*Description of the task*: What is needed is an exact copy of the listing, with no pictures in it.

============

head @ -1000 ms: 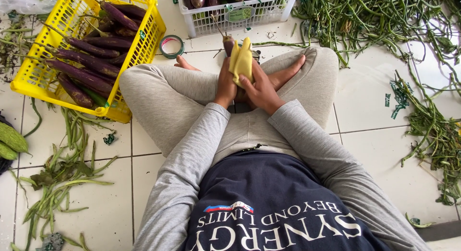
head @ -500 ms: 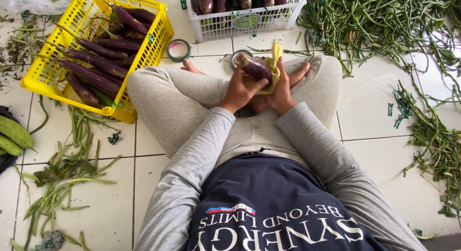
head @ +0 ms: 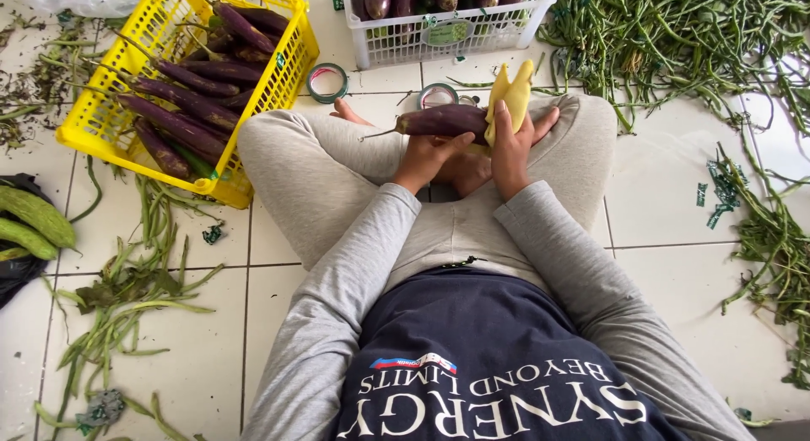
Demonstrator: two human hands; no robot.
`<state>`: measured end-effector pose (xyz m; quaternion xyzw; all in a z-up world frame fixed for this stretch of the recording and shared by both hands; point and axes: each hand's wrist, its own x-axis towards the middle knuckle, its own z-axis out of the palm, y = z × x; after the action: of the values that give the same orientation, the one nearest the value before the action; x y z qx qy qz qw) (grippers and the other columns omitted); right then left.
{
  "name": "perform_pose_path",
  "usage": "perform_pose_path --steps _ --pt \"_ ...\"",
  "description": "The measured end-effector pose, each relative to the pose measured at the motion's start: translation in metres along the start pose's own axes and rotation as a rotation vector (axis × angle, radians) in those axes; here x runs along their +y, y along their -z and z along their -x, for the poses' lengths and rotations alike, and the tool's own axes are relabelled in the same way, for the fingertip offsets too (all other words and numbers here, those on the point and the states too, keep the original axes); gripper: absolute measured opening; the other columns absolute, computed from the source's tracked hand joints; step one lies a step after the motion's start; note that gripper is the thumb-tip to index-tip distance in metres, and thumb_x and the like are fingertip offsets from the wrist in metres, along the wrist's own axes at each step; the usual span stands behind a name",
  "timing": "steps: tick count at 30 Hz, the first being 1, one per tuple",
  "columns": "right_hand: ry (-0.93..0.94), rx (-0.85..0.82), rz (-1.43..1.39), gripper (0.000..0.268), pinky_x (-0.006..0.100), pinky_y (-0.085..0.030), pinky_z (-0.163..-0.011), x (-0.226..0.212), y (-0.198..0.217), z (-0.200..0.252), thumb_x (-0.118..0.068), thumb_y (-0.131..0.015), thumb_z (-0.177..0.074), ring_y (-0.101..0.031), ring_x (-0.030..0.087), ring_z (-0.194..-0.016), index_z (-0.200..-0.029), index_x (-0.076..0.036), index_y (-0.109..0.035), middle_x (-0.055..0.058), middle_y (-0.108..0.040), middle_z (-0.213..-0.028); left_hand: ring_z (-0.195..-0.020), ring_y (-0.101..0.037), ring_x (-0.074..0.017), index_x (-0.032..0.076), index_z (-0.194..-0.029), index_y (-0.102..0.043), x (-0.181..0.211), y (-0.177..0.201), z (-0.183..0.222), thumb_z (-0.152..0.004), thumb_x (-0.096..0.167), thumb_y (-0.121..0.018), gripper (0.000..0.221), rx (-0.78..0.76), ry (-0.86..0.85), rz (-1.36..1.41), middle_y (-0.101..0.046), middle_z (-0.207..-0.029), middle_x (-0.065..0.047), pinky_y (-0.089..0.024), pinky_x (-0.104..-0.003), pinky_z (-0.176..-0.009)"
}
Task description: A person sitting on the floor cleans eggplants by wiping them with a cloth before moving them from a yellow crate to a white crate.
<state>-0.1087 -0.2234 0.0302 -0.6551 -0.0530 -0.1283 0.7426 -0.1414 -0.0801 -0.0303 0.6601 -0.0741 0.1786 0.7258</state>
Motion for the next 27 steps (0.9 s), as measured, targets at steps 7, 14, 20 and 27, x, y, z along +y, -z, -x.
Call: perform_pose_path --steps 7,14,20,27 --pt "-0.231 0.044 -0.107 0.033 0.02 -0.044 -0.054 -0.01 -0.001 -0.001 -0.037 -0.074 -0.093 -0.056 0.005 -0.06 -0.08 -0.01 -0.062 0.001 -0.061 -0.069 -0.11 -0.069 -0.0225 0.003 -0.122 -0.068 0.041 -0.009 -0.006 -0.077 0.02 -0.094 0.055 -0.023 -0.195 -0.089 -0.075 -0.105 -0.015 -0.051 -0.038 -0.102" --pt "0.457 -0.244 0.113 0.028 0.038 -0.047 -0.077 -0.004 -0.005 0.012 -0.014 -0.077 -0.091 -0.057 0.022 -0.089 -0.107 0.001 -0.06 0.014 -0.059 -0.096 -0.09 -0.069 -0.0109 0.007 -0.115 -0.068 -0.025 0.013 -0.008 -0.086 0.034 -0.087 0.044 0.109 0.205 0.115 -0.073 -0.098 -0.001 -0.059 -0.027 -0.077" --pt "-0.151 -0.076 0.021 0.031 0.021 -0.044 -0.057 -0.002 0.004 -0.003 -0.038 -0.068 -0.098 -0.055 0.007 -0.063 -0.085 -0.01 -0.062 0.0 -0.061 -0.071 -0.102 -0.07 -0.0296 0.001 -0.115 -0.064 0.093 -0.013 0.0 -0.079 0.027 -0.092 0.052 -0.09 0.001 -0.17 -0.072 -0.104 -0.018 -0.059 -0.045 -0.086" --pt "-0.123 -0.098 -0.046 0.034 0.019 -0.041 -0.049 -0.002 0.001 -0.005 -0.037 -0.061 -0.104 -0.054 0.004 -0.053 -0.08 -0.013 -0.061 -0.002 -0.058 -0.062 -0.093 -0.068 -0.0123 0.013 -0.115 -0.061 0.013 -0.006 0.003 -0.087 0.029 -0.087 0.042 -0.029 0.023 -0.11 -0.071 -0.098 -0.002 -0.058 -0.029 -0.077"
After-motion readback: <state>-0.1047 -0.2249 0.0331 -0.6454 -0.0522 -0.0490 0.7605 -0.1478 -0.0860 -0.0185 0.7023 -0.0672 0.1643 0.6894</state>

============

*Result for this exercise*:
head @ -1000 ms: 
head @ -500 ms: 
head @ +0 ms: 
Demonstrator: two human hands; no robot.
`<state>`: measured end-effector pose (xyz m; quaternion xyzw; all in a z-up world frame fixed for this stretch of the recording and shared by both hands; point and axes: each hand's wrist, its own x-axis towards the middle knuckle, its own z-axis out of the palm, y = z × x; after the action: of the values that give the same orientation, the one nearest the value before the action; x y z qx qy qz qw) (grippers and the other columns omitted); right then left.
{
  "name": "perform_pose_path",
  "usage": "perform_pose_path --steps _ --pt \"_ ...\"",
  "description": "The measured end-effector pose, each relative to the pose measured at the motion's start: translation in metres along the start pose's own axes and rotation as a rotation vector (axis × angle, radians) in those axes; here x runs along their +y, y along their -z and z along their -x, for the poses' lengths and rotations alike, and the tool's own axes are relabelled in the same way, for the fingertip offsets too (all other words and numbers here, those on the point and the states too, keep the original axes); gripper: absolute measured opening; the other columns absolute, computed from the source's tracked hand joints; step one lies a step after the motion's start; note that gripper is the thumb-tip to index-tip distance in metres, and thumb_x and the like are fingertip offsets from the wrist in metres, along the wrist's own axes at each step; the usual span stands behind a name",
  "timing": "steps: tick count at 30 Hz, the first being 1, one per tuple",
  "columns": "right_hand: ry (-0.93..0.94), rx (-0.85..0.82), rz (-1.43..1.39), gripper (0.000..0.268), pinky_x (-0.006..0.100), pinky_y (-0.085..0.030), pinky_z (-0.163..-0.011), x (-0.226..0.212), y (-0.198..0.217), z (-0.200..0.252), thumb_x (-0.118..0.068), thumb_y (-0.131..0.015), thumb_z (-0.177..0.074), ring_y (-0.101..0.031), ring_x (-0.030..0.087), ring_z (-0.194..-0.016), index_z (-0.200..-0.029), index_x (-0.076..0.036), index_y (-0.109..0.035), middle_x (-0.055..0.058), middle_y (-0.108..0.040), middle_z (-0.213..-0.028); left_hand: ring_z (-0.195..-0.020), ring_y (-0.101..0.037), ring_x (-0.074..0.017), index_x (-0.032..0.076), index_z (-0.194..-0.029), index_y (-0.102..0.043), x (-0.181..0.211), y (-0.177..0.201), z (-0.183..0.222), thumb_z (-0.152..0.004), thumb_x (-0.096..0.167), thumb_y (-0.121..0.018), gripper (0.000..0.221), rx (-0.78..0.76), ry (-0.86..0.85), rz (-1.36..1.41), middle_y (-0.101..0.046), middle_z (-0.207..-0.029), middle_x (-0.065..0.047), pinky_y (-0.089..0.024), pinky_x (-0.104..-0.003), pinky_z (-0.176..-0.009)"
}
Task description: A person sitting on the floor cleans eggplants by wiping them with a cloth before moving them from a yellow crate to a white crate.
<state>-0.1087 -0.2234 0.0302 -0.6551 -0.0530 -0.1283 0.7426 -0.1414 -0.0801 -0.0303 0.6601 -0.0741 0.1786 0.7258</state>
Motion for the next 27 steps (0.9 s), as measured, targets at steps 7, 14, 20 and 27, x, y, z along +y, -z, -x.
Call: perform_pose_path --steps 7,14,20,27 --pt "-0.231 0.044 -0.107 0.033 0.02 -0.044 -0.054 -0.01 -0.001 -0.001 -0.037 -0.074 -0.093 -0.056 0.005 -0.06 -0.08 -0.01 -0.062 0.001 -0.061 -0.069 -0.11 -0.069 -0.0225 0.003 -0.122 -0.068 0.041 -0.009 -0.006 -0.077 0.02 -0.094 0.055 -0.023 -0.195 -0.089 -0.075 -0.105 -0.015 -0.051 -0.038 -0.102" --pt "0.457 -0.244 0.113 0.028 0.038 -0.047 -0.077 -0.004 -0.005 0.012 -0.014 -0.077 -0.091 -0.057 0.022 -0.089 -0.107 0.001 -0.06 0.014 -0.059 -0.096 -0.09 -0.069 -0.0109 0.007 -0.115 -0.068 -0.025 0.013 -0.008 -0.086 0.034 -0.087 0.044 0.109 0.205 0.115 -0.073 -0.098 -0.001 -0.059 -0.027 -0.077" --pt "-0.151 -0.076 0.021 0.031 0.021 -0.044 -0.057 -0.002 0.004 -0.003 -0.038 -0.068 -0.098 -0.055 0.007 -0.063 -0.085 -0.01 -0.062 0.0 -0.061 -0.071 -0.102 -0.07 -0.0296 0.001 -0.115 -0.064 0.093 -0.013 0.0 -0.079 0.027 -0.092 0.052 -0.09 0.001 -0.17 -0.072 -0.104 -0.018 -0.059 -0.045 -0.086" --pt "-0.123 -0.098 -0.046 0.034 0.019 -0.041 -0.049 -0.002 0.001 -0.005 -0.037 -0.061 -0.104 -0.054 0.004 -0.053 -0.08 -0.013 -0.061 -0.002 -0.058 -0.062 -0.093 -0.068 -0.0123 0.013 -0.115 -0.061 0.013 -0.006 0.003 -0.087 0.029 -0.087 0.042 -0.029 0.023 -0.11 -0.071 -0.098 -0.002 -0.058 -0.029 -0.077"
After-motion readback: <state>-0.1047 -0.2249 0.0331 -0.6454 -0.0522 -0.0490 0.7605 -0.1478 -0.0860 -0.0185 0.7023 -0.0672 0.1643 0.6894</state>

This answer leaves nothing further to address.